No, 40 is not too old to change careers. The more useful question is which route fits a particular situation: full-time Access, apprenticeship, or shorter qualifications first.
Retraining in your forties is more common than the cultural narrative suggests, but it’s a real decision with real tradeoffs. This is a practical look at whether, and how to do it, focused on UK adult learners considering Access to Higher Education or apprenticeship routes.
The short version
No, 40 is not too old to change careers. The more useful question is which route fits a particular situation: full-time Access, apprenticeship, or shorter qualifications first.
What the data shows
The average Access to Higher Education learners in the UK are in their thirties.

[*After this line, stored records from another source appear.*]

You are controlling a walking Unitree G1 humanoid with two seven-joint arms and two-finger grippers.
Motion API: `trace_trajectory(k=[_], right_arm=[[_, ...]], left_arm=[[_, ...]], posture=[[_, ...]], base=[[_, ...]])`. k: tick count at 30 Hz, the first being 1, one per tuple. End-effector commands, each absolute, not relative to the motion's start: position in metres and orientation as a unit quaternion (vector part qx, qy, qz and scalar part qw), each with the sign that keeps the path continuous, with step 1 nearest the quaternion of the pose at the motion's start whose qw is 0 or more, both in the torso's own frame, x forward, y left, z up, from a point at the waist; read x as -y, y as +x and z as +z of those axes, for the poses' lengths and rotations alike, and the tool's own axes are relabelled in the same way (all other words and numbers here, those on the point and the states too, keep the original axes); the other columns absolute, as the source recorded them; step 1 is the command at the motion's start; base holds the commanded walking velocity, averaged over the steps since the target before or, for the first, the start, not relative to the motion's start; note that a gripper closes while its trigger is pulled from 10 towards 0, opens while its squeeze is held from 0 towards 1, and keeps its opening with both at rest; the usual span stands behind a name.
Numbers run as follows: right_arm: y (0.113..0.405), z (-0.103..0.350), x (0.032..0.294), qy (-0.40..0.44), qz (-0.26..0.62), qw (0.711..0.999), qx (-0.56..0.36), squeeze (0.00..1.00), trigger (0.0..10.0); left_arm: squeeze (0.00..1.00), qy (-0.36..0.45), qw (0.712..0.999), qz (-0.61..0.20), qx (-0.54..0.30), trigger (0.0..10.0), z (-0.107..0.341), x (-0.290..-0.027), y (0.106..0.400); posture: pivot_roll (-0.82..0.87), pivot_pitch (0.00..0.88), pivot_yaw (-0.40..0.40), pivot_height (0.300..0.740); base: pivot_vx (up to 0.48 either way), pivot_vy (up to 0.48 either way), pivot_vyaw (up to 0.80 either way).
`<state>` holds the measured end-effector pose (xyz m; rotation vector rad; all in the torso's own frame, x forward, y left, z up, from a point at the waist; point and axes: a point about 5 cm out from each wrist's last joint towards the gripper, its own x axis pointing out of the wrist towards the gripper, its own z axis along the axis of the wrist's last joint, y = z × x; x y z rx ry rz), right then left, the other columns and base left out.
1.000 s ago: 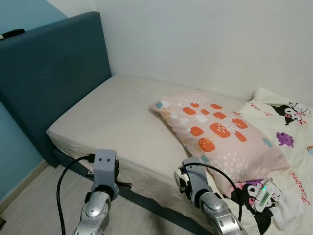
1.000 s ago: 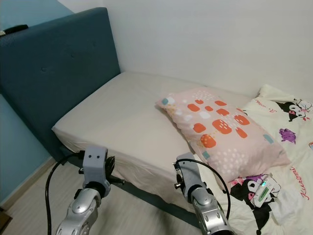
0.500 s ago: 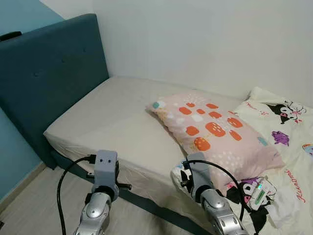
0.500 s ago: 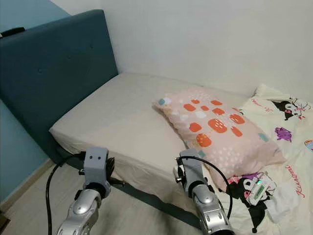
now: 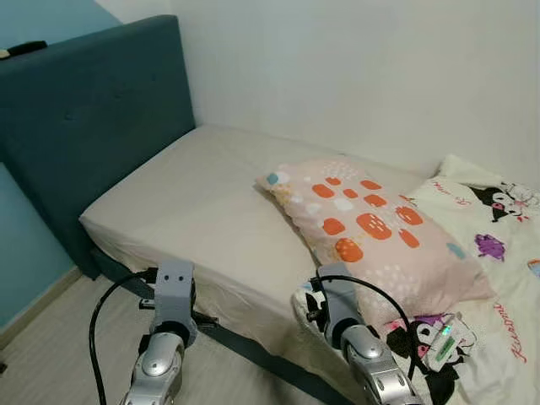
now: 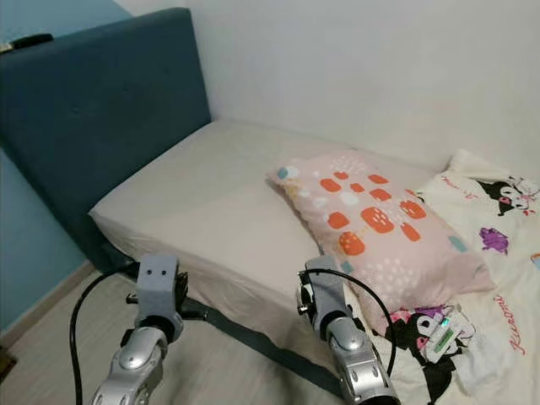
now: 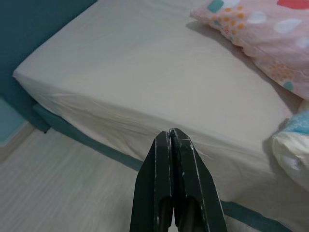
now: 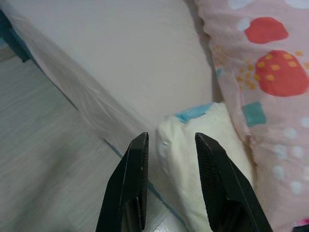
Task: Clean up the room
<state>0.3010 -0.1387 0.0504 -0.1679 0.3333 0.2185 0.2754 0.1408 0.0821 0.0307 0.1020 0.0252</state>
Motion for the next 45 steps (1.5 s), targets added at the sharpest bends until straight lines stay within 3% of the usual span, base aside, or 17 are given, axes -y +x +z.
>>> trace_trajectory(k=[1, 28, 45], right_arm=[[0.299, 0.0485, 0.1403, -0.079, 0.107, 0.976, -0.17, 0.0, 10.0], [0.2978, 0.0474, 0.1429, -0.08, 0.102, 0.977, -0.172, 0.0, 10.0], [0.2974, 0.0477, 0.1429, -0.079, 0.098, 0.978, -0.169, 0.0, 10.0]], left_arm=[[0.0, 0.017, 0.998, 0.012, -0.062, 10.0, 0.0776, -0.1404, 0.2736], [0.0, 0.012, 0.998, 0.011, -0.066, 10.0, 0.0772, -0.1405, 0.2735], [0.0, 0.003, 0.997, 0.004, -0.083, 10.0, 0.073, -0.139, 0.275]], posture=[[-0.07, 0.112, 0.018, 0.74], [-0.08, 0.106, 0.024, 0.74], [-0.08, 0.095, 0.032, 0.74]], base=[[0.0, -0.375, 0.0], [0.0, -0.378, 0.0], [0.0, 0.395, 0.0]])
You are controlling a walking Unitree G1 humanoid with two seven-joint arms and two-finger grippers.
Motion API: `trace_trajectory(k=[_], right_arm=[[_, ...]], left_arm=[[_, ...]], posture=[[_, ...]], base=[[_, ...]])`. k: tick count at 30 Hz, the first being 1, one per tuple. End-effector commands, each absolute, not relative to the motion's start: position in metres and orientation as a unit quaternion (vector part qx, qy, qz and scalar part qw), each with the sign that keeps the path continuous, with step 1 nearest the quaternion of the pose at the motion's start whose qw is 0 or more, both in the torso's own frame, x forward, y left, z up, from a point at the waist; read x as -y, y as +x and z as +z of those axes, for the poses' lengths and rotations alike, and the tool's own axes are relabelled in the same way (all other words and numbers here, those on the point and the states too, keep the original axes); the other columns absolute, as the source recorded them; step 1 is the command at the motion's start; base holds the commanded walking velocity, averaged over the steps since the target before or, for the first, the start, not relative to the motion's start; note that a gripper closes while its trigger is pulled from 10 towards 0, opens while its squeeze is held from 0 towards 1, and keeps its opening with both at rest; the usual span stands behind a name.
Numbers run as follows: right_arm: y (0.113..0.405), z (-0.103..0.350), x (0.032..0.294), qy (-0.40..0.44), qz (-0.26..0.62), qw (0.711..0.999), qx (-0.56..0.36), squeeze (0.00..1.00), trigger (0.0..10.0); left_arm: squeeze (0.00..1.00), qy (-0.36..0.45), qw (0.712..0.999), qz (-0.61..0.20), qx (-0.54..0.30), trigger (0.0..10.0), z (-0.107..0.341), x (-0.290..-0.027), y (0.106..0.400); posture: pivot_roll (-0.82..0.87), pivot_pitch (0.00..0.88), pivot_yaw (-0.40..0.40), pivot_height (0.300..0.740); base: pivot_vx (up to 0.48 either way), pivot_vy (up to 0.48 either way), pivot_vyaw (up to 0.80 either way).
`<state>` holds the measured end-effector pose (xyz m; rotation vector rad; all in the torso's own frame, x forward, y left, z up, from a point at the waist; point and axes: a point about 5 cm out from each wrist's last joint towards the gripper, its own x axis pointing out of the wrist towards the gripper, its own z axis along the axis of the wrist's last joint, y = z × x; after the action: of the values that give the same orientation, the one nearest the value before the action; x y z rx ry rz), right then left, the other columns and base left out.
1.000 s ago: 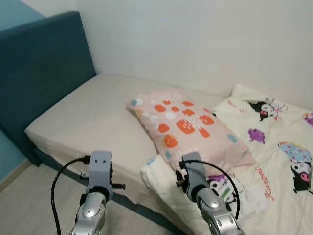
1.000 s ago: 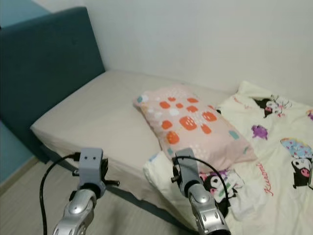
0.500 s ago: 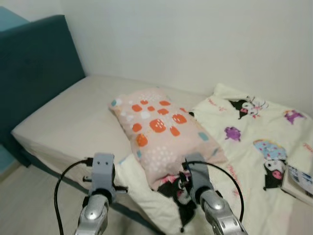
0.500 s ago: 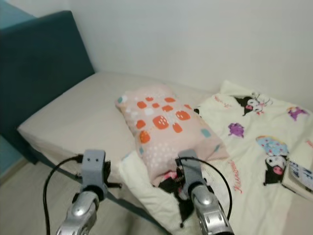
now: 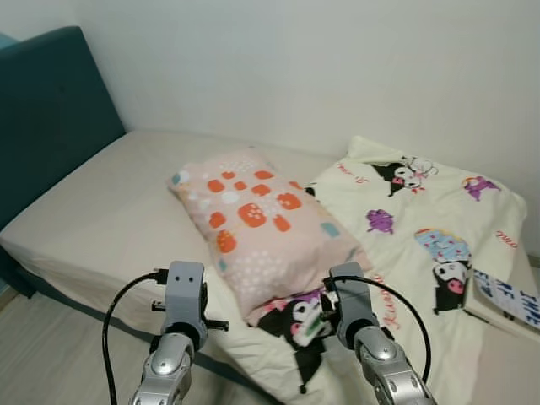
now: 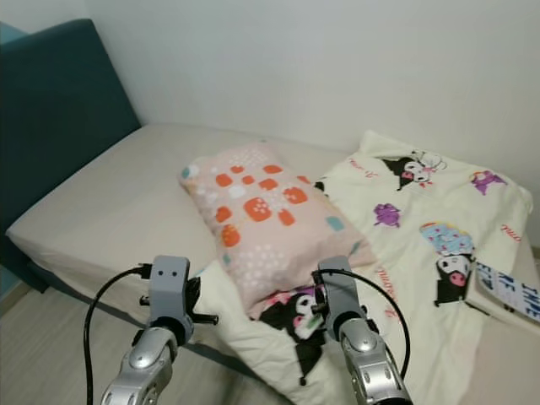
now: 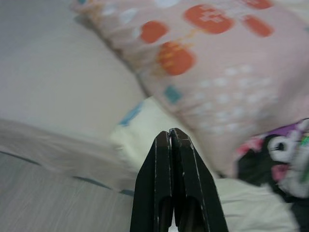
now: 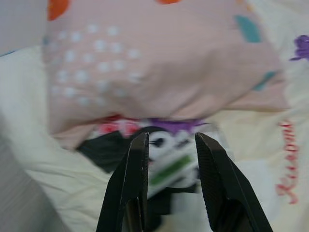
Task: Clean up the room
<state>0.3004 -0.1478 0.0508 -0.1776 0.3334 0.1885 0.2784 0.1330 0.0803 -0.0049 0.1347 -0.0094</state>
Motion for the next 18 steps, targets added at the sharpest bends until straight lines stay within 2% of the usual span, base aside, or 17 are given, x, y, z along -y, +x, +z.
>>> trace_trajectory(k=[1, 18], right_arm=[[0.2974, 0.0476, 0.143, -0.078, 0.098, 0.978, -0.169, 0.0, 10.0], [0.2983, 0.0471, 0.1474, -0.075, 0.084, 0.978, -0.174, 0.0, 10.0]], left_arm=[[0.0, 0.006, 0.997, 0.003, -0.079, 10.0, 0.0736, -0.1385, 0.2753], [0.0, 0.015, 0.996, -0.012, -0.083, 10.0, 0.074, -0.1306, 0.2739]], posture=[[-0.08, 0.095, 0.032, 0.74], [-0.08, 0.106, 0.021, 0.74]], base=[[0.0, 0.0, 0.0], [0.0, 0.0, 0.0]])
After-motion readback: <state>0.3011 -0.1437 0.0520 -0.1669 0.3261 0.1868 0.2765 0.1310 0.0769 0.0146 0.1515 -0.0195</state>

A significant share is in their forties. A growing number is in their fifties. The Access to HE Diploma was specifically designed for adults returning to education, not as a school-leaver qualification with mature-student exceptions.

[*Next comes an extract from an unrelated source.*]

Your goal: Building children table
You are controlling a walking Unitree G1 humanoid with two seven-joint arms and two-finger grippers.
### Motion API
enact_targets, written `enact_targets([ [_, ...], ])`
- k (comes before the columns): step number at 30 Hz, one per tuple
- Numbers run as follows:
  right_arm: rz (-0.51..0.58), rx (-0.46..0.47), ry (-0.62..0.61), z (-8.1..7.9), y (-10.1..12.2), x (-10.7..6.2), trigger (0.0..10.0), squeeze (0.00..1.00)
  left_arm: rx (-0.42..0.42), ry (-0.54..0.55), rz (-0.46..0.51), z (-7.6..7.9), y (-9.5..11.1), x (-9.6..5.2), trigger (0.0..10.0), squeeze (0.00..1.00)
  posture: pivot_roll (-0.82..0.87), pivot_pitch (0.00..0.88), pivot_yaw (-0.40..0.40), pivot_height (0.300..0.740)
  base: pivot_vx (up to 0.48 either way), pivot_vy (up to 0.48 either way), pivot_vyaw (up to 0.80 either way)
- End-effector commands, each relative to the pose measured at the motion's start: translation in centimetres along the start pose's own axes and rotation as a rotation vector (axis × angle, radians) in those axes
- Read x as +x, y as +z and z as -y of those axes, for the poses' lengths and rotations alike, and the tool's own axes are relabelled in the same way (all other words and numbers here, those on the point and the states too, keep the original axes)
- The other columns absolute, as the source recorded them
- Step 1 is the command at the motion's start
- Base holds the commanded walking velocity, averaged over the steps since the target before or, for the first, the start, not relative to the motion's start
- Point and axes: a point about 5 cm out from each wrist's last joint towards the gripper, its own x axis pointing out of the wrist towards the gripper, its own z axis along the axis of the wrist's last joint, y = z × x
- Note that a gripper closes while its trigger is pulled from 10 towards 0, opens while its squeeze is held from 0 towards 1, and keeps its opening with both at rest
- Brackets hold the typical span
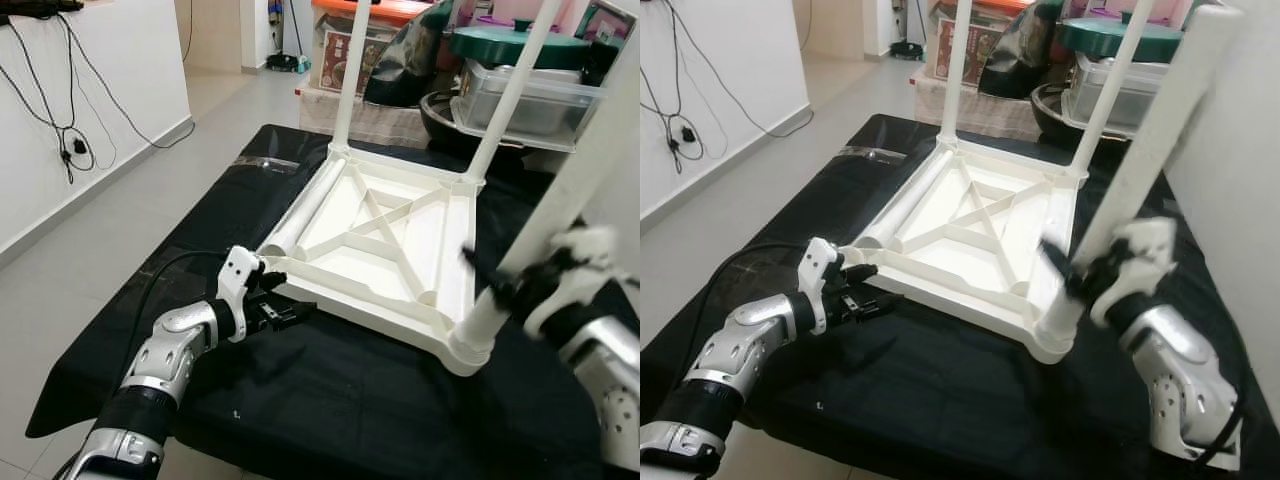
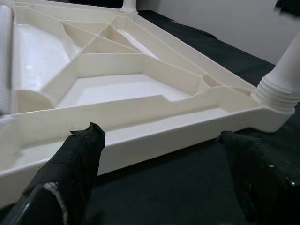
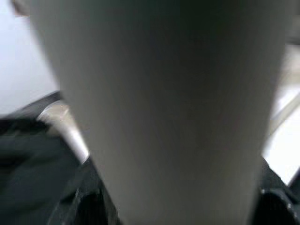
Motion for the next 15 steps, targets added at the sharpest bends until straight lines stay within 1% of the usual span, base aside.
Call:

In healthcare, the average age of newly qualified nurses in England has risen year on year. Hospitals, care providers, nurseries, and schools recruit substantial numbers of trainees in their forties and fifties — and increasingly view life experience as a meaningful factor in hiring decisions.
What changes when training in your forties
Some elements are harder. Most are unexpectedly favourable.

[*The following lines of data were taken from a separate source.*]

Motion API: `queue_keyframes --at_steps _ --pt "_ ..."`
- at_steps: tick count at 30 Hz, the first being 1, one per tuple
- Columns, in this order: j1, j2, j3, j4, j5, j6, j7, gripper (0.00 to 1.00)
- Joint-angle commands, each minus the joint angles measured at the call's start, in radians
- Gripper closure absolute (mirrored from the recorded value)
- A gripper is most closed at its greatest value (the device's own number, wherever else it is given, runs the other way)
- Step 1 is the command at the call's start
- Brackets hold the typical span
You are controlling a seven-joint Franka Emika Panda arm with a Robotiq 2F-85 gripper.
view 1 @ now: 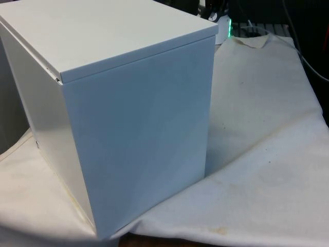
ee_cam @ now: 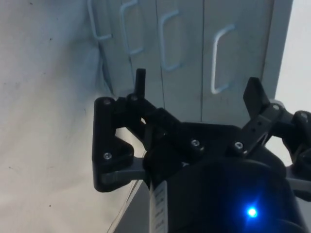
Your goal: Open the drawer, then close it.
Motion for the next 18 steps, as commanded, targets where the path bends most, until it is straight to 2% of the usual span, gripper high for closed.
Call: queue_keyframes --at_steps 1,5,6,7,10,14,15,16,18 --pt "0.002 0.005 0.002 0.0 0.026 -0.015 -0.026 0.0" --pt "0.003 0.029 0.004 0.024 0.054 -0.049 -0.058 0.0" --pt "0.002 0.027 0.002 0.024 0.032 -0.034 -0.036 0.0" --pt "0.004 0.034 0.004 0.028 0.059 -0.057 -0.064 0.0" --pt "0.004 0.042 0.007 0.038 0.068 -0.082 -0.075 0.0" --pt "0.004 0.055 0.011 0.049 0.072 -0.118 -0.072 0.0" --pt "0.004 0.05 0.01 0.047 0.054 -0.108 -0.06 0.0" --pt "0.004 0.058 0.011 0.05 0.072 -0.123 -0.07 0.0" --pt "0.005 0.065 0.012 0.054 0.072 -0.132 -0.064 0.0"
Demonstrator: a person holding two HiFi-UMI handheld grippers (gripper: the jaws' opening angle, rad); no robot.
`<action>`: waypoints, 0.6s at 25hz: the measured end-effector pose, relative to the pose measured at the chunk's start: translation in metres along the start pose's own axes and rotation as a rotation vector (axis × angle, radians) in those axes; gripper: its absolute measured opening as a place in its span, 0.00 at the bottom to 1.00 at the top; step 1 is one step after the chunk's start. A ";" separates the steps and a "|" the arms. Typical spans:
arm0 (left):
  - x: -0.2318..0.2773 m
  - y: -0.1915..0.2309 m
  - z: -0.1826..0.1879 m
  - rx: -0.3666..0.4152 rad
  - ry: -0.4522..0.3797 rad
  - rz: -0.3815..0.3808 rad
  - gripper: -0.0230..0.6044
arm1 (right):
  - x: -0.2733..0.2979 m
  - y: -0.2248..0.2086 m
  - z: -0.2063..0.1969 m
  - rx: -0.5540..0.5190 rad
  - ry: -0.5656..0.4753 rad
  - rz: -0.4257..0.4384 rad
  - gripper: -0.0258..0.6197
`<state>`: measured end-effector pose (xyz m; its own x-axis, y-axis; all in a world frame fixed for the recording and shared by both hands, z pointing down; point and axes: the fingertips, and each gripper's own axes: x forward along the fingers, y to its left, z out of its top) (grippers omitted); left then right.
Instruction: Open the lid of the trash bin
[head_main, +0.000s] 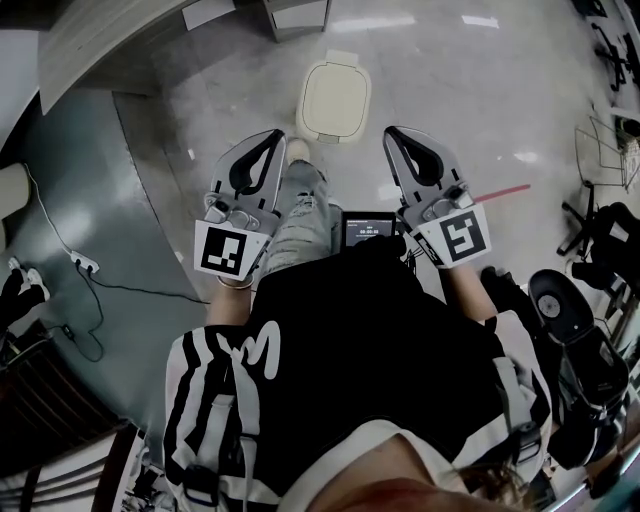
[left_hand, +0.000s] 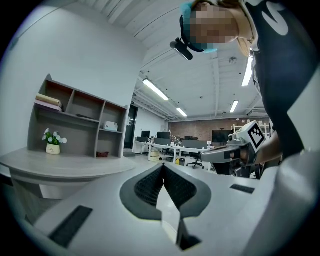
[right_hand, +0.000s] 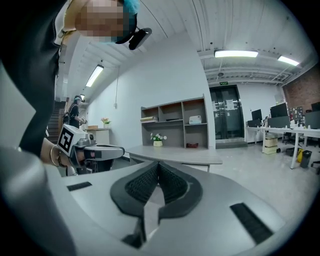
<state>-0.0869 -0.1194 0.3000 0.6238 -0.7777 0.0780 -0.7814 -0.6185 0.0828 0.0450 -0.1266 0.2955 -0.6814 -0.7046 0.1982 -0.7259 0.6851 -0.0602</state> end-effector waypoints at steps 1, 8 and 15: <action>0.001 0.001 -0.003 -0.004 0.003 -0.002 0.05 | 0.002 0.000 -0.003 0.009 0.003 0.004 0.05; 0.013 0.006 -0.016 -0.012 0.016 -0.012 0.05 | 0.012 -0.010 -0.028 0.000 0.068 0.012 0.05; 0.023 0.015 -0.033 -0.021 0.024 -0.020 0.05 | 0.025 -0.015 -0.044 0.000 0.088 0.018 0.05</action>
<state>-0.0837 -0.1429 0.3357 0.6398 -0.7620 0.1002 -0.7683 -0.6314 0.1049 0.0433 -0.1465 0.3444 -0.6837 -0.6729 0.2823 -0.7133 0.6979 -0.0641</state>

The harder elements are practical rather than cognitive. Energy management matters more — late nights to catch up on coursework take longer to recover from. Most adult learners juggle work, family, or caring responsibilities alongside study. Returning to formal study after fifteen or more years out tends to feel daunting in the first few weeks; that fades quickly with use.
The favourable elements are often underestimated:
Adult learners typically focus more efficiently than younger students.
Real-world experience translates directly into stronger performance in care, education, and healthcare roles.
Maturity in handling pressure, communicating with patients or parents, and working in multi-disciplinary teams is consistently cited by employers as a hiring asset.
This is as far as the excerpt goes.